# Your goal
Somewhere below, one line contains "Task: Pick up" and a later line contains "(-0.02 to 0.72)". Output those two lines and everything between them exactly, and nothing else.

# Dataset extract
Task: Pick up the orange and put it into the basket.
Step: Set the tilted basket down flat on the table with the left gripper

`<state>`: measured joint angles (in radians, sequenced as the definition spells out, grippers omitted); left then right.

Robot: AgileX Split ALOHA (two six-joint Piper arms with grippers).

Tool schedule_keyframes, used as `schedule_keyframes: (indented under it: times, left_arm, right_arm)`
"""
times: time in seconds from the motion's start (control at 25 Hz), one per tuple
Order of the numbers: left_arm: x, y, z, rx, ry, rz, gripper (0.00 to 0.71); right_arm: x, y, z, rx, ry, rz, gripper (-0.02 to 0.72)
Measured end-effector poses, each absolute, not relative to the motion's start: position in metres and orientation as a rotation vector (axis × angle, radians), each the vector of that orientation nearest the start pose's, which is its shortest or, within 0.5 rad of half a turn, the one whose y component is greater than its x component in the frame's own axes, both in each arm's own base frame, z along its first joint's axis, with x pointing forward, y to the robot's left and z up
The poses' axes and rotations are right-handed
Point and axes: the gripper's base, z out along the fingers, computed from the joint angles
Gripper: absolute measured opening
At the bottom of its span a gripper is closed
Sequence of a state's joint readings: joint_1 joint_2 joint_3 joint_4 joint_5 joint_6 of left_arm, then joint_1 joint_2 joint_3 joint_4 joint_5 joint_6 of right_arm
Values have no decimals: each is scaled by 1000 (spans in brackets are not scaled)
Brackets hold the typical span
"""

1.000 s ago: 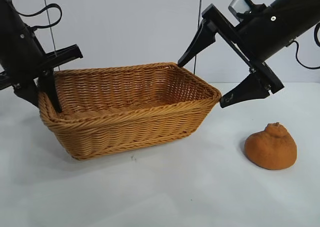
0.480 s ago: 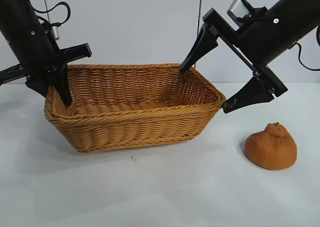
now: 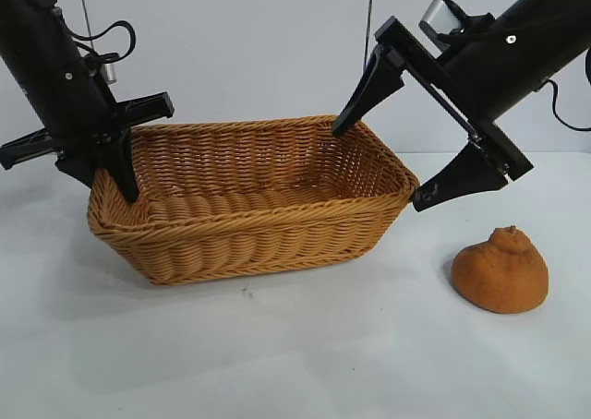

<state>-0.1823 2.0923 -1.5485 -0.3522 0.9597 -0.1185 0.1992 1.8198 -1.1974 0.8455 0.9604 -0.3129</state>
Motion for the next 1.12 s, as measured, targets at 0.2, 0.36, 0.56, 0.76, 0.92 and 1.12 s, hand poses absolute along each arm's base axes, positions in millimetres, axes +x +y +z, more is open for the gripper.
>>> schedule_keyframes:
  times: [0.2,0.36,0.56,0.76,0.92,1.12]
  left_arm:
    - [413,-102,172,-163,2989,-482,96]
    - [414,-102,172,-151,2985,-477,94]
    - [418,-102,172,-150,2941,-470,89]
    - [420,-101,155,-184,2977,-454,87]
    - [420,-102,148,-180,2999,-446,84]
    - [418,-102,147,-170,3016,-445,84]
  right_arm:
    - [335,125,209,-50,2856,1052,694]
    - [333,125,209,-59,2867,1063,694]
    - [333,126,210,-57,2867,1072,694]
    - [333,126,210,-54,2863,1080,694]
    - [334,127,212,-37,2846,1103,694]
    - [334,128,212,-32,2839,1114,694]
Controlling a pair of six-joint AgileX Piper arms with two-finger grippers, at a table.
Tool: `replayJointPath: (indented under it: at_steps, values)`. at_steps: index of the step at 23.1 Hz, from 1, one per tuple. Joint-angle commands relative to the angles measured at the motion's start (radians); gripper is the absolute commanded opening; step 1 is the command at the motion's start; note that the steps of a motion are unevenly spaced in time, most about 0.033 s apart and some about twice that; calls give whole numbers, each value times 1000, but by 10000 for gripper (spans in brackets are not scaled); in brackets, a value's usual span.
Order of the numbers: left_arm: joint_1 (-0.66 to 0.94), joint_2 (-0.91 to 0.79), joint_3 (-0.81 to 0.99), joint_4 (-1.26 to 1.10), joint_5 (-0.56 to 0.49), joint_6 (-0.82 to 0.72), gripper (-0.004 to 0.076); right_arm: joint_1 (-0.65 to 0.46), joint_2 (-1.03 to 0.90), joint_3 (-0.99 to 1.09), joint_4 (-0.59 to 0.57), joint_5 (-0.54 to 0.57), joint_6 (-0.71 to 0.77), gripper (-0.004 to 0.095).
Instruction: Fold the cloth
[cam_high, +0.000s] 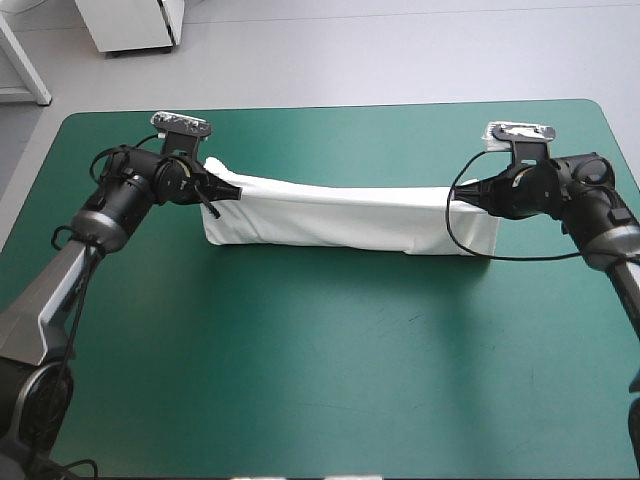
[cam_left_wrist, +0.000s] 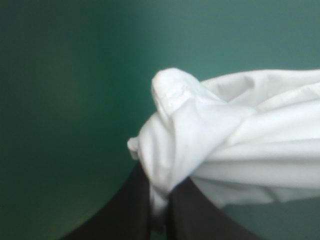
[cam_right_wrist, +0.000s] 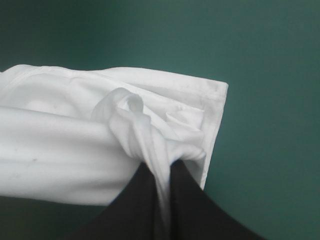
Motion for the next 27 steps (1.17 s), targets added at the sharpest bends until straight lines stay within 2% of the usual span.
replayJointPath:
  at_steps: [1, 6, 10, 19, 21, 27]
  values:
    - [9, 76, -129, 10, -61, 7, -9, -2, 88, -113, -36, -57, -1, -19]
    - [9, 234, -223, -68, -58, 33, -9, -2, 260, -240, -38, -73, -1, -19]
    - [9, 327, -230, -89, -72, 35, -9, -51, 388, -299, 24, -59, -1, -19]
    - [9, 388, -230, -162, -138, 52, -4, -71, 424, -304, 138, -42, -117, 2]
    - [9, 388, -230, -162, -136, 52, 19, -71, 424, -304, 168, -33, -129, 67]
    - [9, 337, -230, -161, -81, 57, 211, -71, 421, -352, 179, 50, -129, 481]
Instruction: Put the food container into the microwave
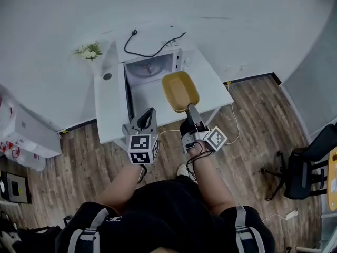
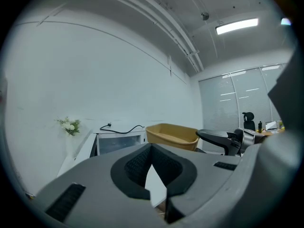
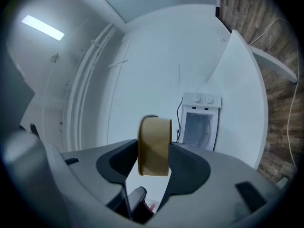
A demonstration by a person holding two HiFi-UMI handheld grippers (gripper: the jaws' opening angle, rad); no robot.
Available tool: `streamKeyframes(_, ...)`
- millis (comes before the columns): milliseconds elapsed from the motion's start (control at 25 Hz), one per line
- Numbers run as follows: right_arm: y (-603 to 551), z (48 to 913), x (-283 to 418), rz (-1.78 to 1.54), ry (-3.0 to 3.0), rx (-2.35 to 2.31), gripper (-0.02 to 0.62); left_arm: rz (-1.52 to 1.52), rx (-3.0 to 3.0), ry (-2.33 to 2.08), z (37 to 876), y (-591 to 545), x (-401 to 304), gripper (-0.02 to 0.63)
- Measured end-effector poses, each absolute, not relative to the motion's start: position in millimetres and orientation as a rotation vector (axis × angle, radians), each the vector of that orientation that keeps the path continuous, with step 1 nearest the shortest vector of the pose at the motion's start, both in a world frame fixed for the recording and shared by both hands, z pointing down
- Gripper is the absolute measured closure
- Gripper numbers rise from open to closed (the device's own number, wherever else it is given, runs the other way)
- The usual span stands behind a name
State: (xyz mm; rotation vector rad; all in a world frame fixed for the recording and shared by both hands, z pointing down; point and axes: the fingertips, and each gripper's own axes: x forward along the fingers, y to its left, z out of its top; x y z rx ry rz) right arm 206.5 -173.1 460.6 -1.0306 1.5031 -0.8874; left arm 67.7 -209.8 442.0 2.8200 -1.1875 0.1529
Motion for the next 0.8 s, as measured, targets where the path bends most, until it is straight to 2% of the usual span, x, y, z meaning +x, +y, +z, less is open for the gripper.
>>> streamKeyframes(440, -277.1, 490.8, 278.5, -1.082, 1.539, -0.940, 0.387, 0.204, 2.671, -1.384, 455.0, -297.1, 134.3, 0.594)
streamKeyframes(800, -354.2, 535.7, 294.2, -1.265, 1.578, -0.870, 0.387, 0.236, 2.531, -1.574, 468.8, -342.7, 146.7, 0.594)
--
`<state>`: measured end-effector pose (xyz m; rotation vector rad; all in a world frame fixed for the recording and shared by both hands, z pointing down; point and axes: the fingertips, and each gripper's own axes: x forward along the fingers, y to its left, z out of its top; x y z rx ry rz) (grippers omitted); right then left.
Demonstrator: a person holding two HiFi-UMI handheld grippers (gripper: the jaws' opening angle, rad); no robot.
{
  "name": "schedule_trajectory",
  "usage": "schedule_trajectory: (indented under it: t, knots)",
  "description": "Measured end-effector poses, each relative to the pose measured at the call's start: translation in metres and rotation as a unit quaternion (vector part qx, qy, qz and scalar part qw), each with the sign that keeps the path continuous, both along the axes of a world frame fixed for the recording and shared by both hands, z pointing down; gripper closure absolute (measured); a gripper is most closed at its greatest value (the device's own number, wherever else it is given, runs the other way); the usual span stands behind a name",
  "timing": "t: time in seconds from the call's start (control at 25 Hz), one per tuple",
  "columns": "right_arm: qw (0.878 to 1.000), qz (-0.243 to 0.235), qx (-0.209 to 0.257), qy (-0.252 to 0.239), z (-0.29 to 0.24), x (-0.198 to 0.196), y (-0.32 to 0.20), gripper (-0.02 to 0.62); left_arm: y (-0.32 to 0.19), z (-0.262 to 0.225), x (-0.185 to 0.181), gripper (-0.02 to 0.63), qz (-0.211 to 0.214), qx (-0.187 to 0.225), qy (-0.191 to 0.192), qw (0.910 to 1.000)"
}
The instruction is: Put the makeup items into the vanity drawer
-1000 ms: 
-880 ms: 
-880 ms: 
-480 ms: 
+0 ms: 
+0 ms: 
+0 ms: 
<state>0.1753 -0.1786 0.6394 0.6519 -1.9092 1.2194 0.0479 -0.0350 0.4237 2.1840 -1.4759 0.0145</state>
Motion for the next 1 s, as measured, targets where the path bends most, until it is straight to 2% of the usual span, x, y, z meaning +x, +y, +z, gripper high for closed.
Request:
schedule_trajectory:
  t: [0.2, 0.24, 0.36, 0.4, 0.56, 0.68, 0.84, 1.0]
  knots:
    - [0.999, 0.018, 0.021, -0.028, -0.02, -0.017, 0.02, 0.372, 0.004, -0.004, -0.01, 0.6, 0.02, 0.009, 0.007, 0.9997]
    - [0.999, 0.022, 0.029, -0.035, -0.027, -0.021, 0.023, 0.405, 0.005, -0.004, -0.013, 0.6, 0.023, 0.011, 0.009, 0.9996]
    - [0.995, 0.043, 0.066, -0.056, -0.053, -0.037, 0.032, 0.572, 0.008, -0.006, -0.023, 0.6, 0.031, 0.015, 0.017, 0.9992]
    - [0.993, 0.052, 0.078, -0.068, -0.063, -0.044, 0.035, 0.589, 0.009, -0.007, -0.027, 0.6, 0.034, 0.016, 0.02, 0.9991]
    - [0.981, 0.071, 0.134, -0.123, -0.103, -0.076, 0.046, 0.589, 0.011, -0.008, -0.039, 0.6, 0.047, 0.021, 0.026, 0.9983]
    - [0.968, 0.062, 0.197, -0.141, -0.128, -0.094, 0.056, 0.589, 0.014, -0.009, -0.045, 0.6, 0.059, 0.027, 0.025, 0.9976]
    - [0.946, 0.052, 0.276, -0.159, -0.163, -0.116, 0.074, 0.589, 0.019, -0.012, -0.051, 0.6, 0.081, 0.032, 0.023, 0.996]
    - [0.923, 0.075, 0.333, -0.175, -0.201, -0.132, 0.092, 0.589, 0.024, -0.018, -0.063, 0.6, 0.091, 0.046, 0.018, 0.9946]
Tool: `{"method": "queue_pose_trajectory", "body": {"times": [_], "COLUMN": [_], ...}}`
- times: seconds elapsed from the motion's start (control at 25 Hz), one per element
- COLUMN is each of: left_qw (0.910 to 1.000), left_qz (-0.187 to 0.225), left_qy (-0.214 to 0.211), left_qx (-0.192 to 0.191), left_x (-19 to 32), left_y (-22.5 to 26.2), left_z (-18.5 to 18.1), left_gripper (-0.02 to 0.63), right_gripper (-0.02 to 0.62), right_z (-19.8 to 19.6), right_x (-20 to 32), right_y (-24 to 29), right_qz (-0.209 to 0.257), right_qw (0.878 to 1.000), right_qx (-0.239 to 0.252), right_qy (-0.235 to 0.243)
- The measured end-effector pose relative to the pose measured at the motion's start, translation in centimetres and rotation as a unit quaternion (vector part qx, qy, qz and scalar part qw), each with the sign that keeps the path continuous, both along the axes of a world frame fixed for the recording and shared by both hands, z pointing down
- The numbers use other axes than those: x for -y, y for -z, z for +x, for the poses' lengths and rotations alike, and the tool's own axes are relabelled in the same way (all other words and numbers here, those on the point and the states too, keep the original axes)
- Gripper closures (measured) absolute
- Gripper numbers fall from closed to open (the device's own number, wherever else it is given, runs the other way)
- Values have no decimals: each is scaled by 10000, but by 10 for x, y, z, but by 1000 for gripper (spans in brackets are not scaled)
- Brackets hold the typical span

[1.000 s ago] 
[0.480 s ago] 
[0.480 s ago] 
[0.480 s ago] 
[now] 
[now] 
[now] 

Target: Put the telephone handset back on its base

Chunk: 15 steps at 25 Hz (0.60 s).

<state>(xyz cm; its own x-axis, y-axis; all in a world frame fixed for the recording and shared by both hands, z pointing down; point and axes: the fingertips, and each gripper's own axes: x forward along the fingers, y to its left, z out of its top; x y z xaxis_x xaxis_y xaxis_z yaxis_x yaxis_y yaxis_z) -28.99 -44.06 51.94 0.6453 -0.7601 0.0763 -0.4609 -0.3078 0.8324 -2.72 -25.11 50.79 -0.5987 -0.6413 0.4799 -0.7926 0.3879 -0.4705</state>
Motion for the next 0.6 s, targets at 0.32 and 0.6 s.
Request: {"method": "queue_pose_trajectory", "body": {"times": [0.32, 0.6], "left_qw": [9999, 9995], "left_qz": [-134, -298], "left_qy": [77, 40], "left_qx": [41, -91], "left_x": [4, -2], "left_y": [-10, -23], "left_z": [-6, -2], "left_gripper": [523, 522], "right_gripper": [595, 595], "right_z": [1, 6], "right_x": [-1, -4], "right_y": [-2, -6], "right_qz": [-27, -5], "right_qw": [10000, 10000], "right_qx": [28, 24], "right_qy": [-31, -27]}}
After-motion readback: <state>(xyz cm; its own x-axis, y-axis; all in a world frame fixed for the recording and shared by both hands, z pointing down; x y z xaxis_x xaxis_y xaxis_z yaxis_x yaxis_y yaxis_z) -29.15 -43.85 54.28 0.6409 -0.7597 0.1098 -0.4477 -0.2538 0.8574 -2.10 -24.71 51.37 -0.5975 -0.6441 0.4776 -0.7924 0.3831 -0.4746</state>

# Solution below
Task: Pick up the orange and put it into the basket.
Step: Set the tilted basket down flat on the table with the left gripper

`<state>`: measured joint angles (in radians, sequenced as the definition spells out, grippers omitted); left then right.

Robot: AgileX Split ALOHA (two six-joint Piper arms with grippers).

Tool schedule_keyframes, used as `schedule_keyframes: (indented under it: times, left_arm, right_arm)`
"""
times: time in seconds from the motion's start (control at 25 Hz), one per tuple
Order of the numbers: left_arm: x, y, z, rx, ry, rz, gripper (0.00 to 0.71); right_arm: x, y, z, rx, ry, rz, gripper (-0.02 to 0.72)

Nothing else remains in this exercise.